* [Recorded data]
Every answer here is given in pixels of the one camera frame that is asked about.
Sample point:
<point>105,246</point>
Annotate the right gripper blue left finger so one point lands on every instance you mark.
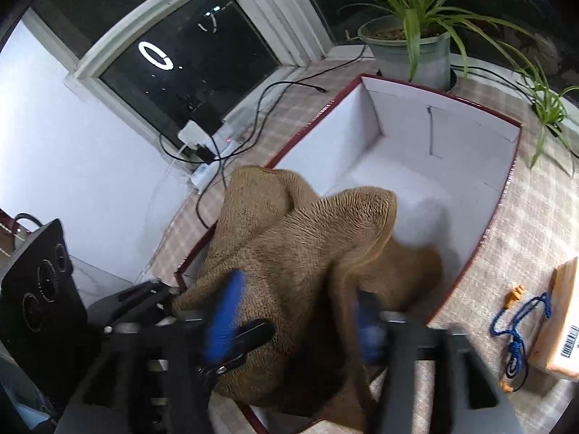
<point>222,322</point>

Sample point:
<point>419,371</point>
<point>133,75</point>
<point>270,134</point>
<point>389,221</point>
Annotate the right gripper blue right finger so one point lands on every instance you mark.
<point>370,328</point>

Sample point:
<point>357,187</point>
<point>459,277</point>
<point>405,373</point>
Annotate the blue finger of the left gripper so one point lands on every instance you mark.
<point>250,336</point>

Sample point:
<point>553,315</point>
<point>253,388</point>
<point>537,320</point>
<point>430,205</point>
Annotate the brown fuzzy towel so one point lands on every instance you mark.
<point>305,258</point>

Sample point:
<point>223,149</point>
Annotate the orange white tissue pack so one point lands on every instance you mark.
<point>555,350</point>

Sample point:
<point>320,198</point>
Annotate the white power strip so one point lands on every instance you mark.
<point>219,144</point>

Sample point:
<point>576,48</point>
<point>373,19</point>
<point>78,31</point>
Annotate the red cardboard box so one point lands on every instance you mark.
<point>447,161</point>

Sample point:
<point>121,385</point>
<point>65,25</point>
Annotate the white charger adapter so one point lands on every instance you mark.
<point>198,140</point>

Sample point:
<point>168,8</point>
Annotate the plaid beige table cloth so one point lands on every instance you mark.
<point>534,230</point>

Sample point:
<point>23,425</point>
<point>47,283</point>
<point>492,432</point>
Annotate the small spider plant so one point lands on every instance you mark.
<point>545,103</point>

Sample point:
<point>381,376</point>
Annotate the large potted spider plant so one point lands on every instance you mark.
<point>412,42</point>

* [Task statement]
Set the records down again exactly, with no pictures.

* [Answer below]
Every answer here is given in pixels of the one camera frame that is asked about.
Sample point:
<point>105,246</point>
Annotate the right gripper blue left finger so one point lands on every instance you mark.
<point>222,322</point>

Sample point:
<point>419,371</point>
<point>133,75</point>
<point>270,134</point>
<point>389,221</point>
Annotate the right gripper blue right finger so one point lands on every instance you mark.
<point>370,328</point>

Sample point:
<point>357,187</point>
<point>459,277</point>
<point>405,373</point>
Annotate the blue finger of the left gripper so one point lands on every instance you mark.
<point>250,336</point>

Sample point:
<point>553,315</point>
<point>253,388</point>
<point>537,320</point>
<point>430,205</point>
Annotate the brown fuzzy towel so one point lands on every instance you mark.
<point>305,258</point>

Sample point:
<point>223,149</point>
Annotate the orange white tissue pack so one point lands on every instance you mark.
<point>555,350</point>

Sample point:
<point>320,198</point>
Annotate the white power strip so one point lands on every instance you mark.
<point>219,144</point>

Sample point:
<point>576,48</point>
<point>373,19</point>
<point>78,31</point>
Annotate the red cardboard box so one point lands on every instance you mark.
<point>447,161</point>

Sample point:
<point>121,385</point>
<point>65,25</point>
Annotate the white charger adapter so one point lands on every instance you mark.
<point>198,140</point>

Sample point:
<point>168,8</point>
Annotate the plaid beige table cloth so one point lands on every instance you mark.
<point>534,230</point>

Sample point:
<point>23,425</point>
<point>47,283</point>
<point>492,432</point>
Annotate the small spider plant so one point lands on every instance you mark.
<point>545,103</point>

Sample point:
<point>381,376</point>
Annotate the large potted spider plant so one point lands on every instance you mark.
<point>412,42</point>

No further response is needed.